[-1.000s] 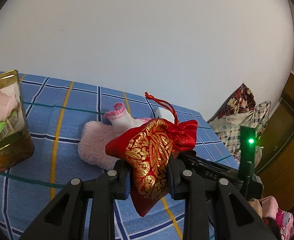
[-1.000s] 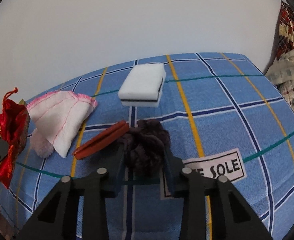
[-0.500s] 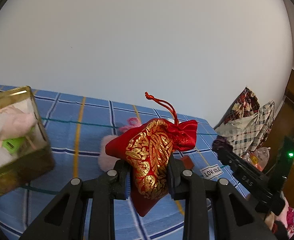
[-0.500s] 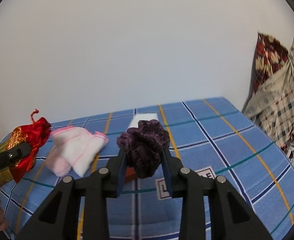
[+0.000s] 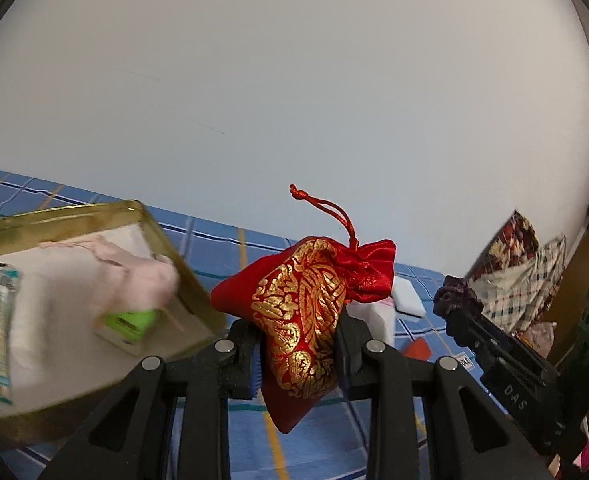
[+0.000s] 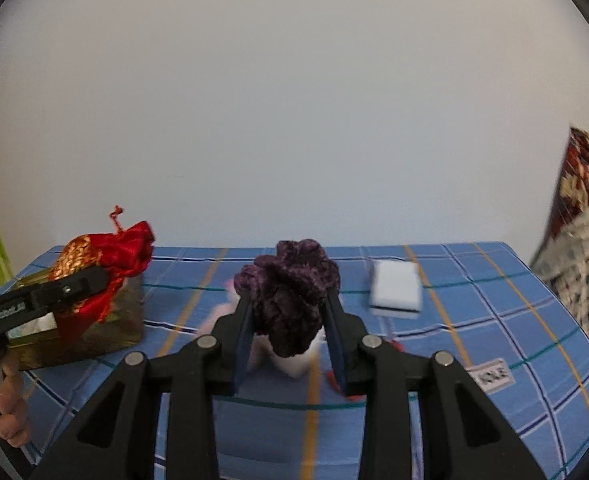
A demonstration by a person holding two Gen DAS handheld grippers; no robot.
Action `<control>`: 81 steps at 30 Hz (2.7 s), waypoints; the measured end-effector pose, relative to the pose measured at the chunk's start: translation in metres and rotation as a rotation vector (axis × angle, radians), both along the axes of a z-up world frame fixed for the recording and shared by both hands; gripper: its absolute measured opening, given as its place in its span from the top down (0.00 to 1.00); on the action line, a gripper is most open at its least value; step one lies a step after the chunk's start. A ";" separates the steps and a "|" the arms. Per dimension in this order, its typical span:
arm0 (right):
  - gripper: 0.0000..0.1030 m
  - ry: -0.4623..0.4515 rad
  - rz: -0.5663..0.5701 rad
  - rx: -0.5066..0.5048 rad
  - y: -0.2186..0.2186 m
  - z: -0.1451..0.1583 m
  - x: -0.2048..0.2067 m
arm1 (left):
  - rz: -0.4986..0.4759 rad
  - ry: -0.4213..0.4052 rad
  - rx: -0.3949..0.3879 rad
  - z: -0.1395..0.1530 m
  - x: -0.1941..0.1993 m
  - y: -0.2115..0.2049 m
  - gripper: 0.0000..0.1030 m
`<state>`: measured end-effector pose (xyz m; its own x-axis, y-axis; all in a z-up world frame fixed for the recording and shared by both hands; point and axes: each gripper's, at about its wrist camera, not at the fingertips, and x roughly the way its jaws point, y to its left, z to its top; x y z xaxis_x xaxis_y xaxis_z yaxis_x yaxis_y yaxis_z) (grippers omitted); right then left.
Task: Organize soft objects
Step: 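Carry the scrunchie with the right tool while the left tool carries the pouch to the tray, then release the scrunchie with the right tool while the left tool releases the pouch into the tray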
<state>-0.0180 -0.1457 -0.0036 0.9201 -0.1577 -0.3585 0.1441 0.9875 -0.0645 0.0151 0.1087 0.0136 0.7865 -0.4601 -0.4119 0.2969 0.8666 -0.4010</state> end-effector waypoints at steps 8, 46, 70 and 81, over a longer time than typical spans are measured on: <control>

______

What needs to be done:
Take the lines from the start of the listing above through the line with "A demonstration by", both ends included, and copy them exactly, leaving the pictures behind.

Response below:
[-1.000s] 
[-1.000s] 
[-0.500s] 
[-0.500s] 
[+0.000s] 
[+0.000s] 
A demonstration by a person holding two Gen DAS handheld grippers; no robot.

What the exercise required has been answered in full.